(Extracted records)
━━━━━━━━━━━━━━━━
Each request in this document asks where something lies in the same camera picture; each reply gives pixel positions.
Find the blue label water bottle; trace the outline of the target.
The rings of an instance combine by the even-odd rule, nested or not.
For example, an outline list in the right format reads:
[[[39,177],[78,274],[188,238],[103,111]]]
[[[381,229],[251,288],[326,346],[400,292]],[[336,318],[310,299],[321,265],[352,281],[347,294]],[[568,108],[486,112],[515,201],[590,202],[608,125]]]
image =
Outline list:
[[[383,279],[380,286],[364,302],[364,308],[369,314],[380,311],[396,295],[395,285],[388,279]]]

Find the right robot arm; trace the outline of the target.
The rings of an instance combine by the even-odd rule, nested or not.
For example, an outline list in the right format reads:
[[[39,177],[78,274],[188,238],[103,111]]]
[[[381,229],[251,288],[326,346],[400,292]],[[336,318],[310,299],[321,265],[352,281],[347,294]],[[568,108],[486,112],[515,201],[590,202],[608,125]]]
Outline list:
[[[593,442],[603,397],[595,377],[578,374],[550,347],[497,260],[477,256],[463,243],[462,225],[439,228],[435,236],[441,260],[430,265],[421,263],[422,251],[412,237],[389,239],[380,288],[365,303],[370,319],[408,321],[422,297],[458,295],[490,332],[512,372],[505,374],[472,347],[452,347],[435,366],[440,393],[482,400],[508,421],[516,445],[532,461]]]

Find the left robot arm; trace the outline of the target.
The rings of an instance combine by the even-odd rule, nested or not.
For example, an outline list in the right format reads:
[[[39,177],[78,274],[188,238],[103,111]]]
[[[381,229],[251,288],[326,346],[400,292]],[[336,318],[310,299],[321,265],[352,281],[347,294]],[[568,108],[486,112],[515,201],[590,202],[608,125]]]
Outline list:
━━━━━━━━━━━━━━━━
- WHAT YOU SHOULD DO:
Read through the entries above, and wherever a line holds the string "Find", copy it.

- WRITTEN REPLY:
Find the blue label water bottle; trace the outline of the target.
Find the right robot arm; trace the outline of the target.
Find the left robot arm; trace the outline of the target.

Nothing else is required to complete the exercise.